DISPERATI «Avevamo consegnato allo Stato una bambina sana, bella e felice»

L'appello viaggia, come è ormai di prammatica, tramite Facebook nelle praterie virtuali di Internet. É l'appello di D., una ragazzina che fa la terza media in una scuola milanese. E chiama a raccolta i suoi amici perché subissino di mail il tribunale dei minori di Milano. Chiedete ai giudici, scrive D., di non farmi tornare in comunità. Fate sentire la vostra voce. Dite loro di lasciarmi vivere come ognuno di voi a casa mia con mia madre, mio padre e mia sorella.
È un tema delicato, quello dei minori sottratti alle famiglie in nome della loro stessa tutela. Nessun genitore, o quasi, è disposto ad ammettere di avere mancato così gravemente ai propri doveri da meritarsi l'allontanamento dal figlio. Il tribunale dei minori di Milano ha una tradizione di cautela e di professionalità. Ma anche qui, va ricordato, sono accaduti casi di allontanamenti ingiusti: come quello dei fratellini di Basiglio che vennero sottratti alla famiglia sulla base di relazioni degli insegnati e degli assistenti sociali che si rivelarono clamorosamente sbagliate, al punto che i loro autori vennero incriminati. E proprio in questo solco si muove la madre di D., che è da giorni impegnata in un braccio di ferro con la giustizia minorile, di cui il messaggio disperato della ragazzina su Facebook («è tutta farina del suo sacco - racconta la mamma - io non so neanche come si apre una pagina») è l'ultima puntata. Un braccio di ferro che era iniziato già a dicembre, quando la richiesta di poter passare almeno il Natale insieme era rimasta senza risposta. E proseguito in questi giorni, quando a D. è stata concessa una breve licenza per tornare a casa: e la ragazzina ha annunciato di non voler più tornare nella comunità milanese che la ospita.

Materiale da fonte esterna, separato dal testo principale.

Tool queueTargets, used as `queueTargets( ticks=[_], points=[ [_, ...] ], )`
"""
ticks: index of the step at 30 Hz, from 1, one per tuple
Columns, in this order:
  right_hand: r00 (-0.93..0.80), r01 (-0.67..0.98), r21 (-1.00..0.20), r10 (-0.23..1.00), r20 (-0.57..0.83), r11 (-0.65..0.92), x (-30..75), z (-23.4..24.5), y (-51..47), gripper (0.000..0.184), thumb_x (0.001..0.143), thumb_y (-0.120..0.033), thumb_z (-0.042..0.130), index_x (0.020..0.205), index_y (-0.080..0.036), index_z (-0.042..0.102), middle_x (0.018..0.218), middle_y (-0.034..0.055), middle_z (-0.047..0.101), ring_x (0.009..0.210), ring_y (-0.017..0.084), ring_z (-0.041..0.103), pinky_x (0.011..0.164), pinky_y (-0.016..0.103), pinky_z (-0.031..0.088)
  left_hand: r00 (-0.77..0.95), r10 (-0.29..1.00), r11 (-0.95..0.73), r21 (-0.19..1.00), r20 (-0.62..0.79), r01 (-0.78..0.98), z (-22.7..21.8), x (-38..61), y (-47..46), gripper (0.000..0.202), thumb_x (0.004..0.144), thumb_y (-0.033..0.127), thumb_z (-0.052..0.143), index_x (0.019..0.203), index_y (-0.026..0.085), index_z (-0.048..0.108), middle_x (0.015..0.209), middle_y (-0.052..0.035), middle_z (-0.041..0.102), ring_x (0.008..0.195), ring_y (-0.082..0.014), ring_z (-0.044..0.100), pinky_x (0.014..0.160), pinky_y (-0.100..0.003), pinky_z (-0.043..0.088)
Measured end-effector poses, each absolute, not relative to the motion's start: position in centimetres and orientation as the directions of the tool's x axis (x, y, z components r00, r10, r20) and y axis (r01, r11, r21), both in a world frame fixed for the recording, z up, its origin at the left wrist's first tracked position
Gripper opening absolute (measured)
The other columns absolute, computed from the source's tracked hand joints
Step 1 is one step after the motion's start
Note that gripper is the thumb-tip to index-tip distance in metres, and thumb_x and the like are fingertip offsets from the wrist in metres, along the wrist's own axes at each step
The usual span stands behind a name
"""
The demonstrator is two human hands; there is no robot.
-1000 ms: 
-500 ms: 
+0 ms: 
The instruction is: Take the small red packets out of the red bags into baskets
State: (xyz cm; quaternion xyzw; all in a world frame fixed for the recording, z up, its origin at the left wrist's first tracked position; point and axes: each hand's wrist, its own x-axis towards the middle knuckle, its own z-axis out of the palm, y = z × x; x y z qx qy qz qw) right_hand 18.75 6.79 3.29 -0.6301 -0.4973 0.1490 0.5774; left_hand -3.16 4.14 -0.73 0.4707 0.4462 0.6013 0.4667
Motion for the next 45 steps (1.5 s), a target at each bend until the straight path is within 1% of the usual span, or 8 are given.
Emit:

Mentre D. lanciava il suo appello via Internet, la madre ha scritto alla presidenza della Repubblica e al nuovo governatore della Lombardia, Maroni, chiedendo un intervento.
La storia, si legge nella lettera inviata al Quirinale e in Regione, inizia quando «la notte tra il 10 e l'11 settembre 2012 la madre di una compagna di D. che noi non volevamo che frequentasse è venuta sotto casa nostra e ha portato via D. Il mattino seguente l'ha accompagnata da una sua amica assistente sociale e ci ha denunciato a me per abbandono di minore e mio marito per maltrattamenti». La ragazzina viene portata in comunità, prima in Piemonte, poi a Milano. Quando i genitori la rivedono non è più la stessa: «Noi genitori abbiamo consegnato allo Stato una bambina sana, bella e felice.

Lo Stato ha dato a noi una bambina che fuma, si fa le canne (il fumo lo prendeva nella comunità educativa), guarda programmi che esaltano alcol e sesso, non si fida degli adulti e delle istituzioni». E alla quale, raccontano, la comunità non ha nemmeno comprato i libri di scuola.